In his defense, he does make a few posts in other places about being enamored with "science fantasy" rather than "science fiction". So, yeah, that makes little sense from an actual scientific view, but I find it a reasonable "science fantasy" backdrop.

Rallicus
2012-08-09, 07:02 PM
You guys are really discussing the verisimilitude of a timeline that spans a billion years? Really?

It's a tabletop setting. If you can't pull back and ignore your preconceived notions of how things may or may not have worked on Earth versus how things work in a setting like this... well, that's pretty dang nitpicky.

That said, I like the artwork. I like the setting, even if it is a cliche "uncover ancient technologies from our ancestors" sort of thing. I like that he emphasizes storytelling over mechanics, because those are the type of tabletop systems I enjoy. I like that he claims generating encounters and the like won't be bogged down by convoluted stats.

That's about the extent of my interest though. I cringed when he brought up the spell caster class, because he essentially said that they harness what this whole setting is all about. So what does the warrior have to gain? Or the "jack of all trades?"

I'd like to think that Cooke would pleasantly surprise me, but I doubt it. Will it be Angel Summoner and BMX Bandit 2.0? (http://www.youtube.com/watch?v=zFuMpYTyRjw) Or will it be completely different?

I'm leaning towards the former.
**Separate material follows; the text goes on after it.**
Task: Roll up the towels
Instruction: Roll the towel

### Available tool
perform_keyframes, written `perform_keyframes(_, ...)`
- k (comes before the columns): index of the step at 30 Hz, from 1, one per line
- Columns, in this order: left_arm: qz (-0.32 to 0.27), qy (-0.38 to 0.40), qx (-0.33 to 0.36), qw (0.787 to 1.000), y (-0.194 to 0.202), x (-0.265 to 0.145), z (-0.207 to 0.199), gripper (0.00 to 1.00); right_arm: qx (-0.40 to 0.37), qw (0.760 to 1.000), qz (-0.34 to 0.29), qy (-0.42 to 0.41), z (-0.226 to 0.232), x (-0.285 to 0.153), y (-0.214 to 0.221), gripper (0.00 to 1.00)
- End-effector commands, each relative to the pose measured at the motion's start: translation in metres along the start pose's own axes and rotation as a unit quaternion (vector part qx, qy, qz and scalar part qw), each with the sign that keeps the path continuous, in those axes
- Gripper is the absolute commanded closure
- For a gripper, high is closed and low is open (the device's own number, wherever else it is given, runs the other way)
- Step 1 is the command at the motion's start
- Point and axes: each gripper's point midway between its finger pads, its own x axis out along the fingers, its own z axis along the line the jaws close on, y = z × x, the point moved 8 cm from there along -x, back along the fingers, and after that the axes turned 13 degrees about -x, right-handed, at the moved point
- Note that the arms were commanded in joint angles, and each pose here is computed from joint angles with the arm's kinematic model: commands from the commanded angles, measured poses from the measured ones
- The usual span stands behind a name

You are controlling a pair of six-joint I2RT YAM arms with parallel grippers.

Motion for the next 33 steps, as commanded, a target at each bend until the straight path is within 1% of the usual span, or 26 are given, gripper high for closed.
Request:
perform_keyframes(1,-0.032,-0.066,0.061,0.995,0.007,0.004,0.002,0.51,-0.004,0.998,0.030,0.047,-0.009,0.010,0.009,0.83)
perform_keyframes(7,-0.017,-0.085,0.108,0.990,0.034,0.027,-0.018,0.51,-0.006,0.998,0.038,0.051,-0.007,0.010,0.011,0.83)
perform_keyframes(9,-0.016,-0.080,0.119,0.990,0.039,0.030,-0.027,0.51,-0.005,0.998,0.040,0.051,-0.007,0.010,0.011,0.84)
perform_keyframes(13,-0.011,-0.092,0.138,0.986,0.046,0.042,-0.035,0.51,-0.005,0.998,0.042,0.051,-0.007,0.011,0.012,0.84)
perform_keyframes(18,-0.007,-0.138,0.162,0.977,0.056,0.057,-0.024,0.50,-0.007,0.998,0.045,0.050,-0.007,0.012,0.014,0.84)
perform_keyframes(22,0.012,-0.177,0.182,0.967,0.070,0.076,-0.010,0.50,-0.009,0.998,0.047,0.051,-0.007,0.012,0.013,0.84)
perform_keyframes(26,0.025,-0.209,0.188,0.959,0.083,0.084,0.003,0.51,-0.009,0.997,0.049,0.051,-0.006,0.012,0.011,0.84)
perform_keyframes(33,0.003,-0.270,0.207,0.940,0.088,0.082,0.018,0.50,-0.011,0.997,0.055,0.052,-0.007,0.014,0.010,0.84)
When you start a new tabletop game setting and introduce a fighter class and a wizard class right from the start, you're already using something that's been done to death.

Hopefully I'm wrong.

The Glyphstone
2012-08-09, 07:11 PM
It's not a Monte Cook game if wizards aren't better than fighters.

Cieyrin
2012-08-09, 08:15 PM
It's not a Monte Cook game if wizards aren't better than fighters.

Iron Heroes was published under Monte's Malhavoc Press, though that's more an exception to the rule that confirms it.

Ranos
2012-08-09, 08:19 PM
Arcanists are ridiculously strong in Iron Heroes, don't let the sidebars and the fluff tell you otherwise.

Knaight
2012-08-10, 01:28 AM
You guys are really discussing the verisimilitude of a timeline that spans a billion years? Really?
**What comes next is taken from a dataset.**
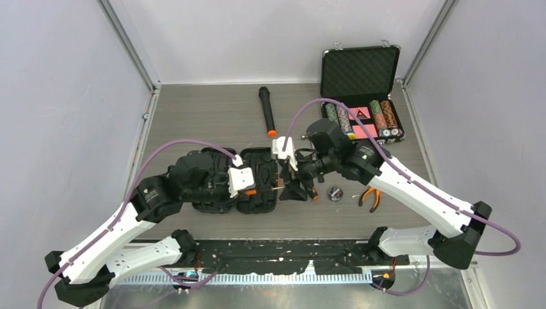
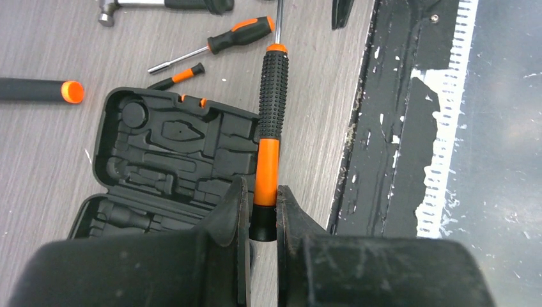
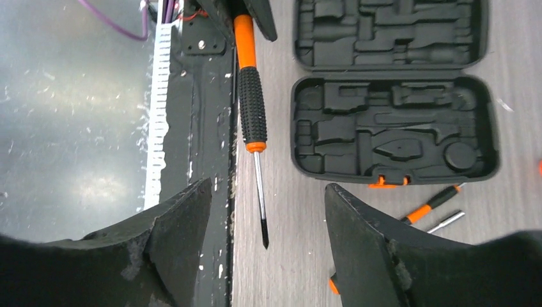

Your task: Pack the tool kit

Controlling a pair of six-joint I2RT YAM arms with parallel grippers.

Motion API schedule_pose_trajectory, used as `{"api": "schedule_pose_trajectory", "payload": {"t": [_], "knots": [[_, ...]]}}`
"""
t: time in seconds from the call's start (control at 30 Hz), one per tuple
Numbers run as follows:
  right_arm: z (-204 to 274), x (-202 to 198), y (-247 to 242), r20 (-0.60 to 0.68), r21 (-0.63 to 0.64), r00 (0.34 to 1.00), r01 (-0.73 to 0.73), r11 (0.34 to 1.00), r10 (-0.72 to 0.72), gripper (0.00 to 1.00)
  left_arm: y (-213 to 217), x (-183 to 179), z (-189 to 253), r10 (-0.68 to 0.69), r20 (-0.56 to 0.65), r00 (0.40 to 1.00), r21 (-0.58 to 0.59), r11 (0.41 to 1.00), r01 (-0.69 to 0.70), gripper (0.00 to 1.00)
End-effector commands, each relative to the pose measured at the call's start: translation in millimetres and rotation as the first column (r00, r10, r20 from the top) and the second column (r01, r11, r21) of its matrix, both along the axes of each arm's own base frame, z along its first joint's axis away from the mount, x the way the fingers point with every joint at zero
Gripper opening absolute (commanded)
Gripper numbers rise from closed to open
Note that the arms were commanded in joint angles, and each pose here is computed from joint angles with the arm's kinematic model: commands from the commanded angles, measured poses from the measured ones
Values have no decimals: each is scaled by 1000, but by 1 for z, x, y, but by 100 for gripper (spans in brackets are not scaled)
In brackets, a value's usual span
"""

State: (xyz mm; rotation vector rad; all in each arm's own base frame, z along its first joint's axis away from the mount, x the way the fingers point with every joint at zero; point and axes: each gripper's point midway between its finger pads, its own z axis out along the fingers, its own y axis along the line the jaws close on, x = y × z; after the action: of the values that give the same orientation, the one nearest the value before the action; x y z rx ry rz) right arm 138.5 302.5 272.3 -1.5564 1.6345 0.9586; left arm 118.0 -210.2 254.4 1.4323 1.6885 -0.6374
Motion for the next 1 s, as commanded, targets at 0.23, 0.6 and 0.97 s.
{"api": "schedule_pose_trajectory", "payload": {"t": [0.23,0.6,0.97], "knots": [[-5,-18,14,0,-32,990,-138,990,138,12,-3,-10,9,-67,-2,998,-20,998,67,0],[-17,19,21,-2,4,991,137,991,-137,6,15,41,44,325,77,943,-182,934,-308,73],[-6,84,12,-393,353,644,764,539,-656,6,35,80,49,638,-596,487,-413,276,-868,88]]}}
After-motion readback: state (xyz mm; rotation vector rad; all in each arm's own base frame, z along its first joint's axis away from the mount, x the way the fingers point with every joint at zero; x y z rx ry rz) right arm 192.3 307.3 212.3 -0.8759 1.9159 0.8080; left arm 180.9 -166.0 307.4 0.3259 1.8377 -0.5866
It's a tabletop setting. If you can't pull back and ignore your preconceived notions of how things may or may not have worked on Earth versus how things work in a setting like this... well, that's pretty dang nitpicky.

If it is so poorly designed that the solution to the verisimilitude problems is to just ignore them, then we have a problem.

Lord_Gareth
2012-08-10, 01:58 AM
If it is so poorly designed that the solution to the verisimilitude problems is to just ignore them, then we have a problem.

This. Just...this. Monte Cook needs to get out of game design and into something more his speed.

Like, y'know, janitorial work.

The Glyphstone
2012-08-10, 10:05 AM
Iron Heroes was published under Monte's Malhavoc Press, though that's more an exception to the rule that confirms it.


Arcanists are ridiculously strong in Iron Heroes, don't let the sidebars and the fluff tell you otherwise.

http://i126.photobucket.com/albums/p116/ArcherYiZe/ironheroesmotivator.jpg

Cieyrin
2012-08-10, 10:07 AM
Arcanists are ridiculously strong in Iron Heroes, don't let the sidebars and the fluff tell you otherwise.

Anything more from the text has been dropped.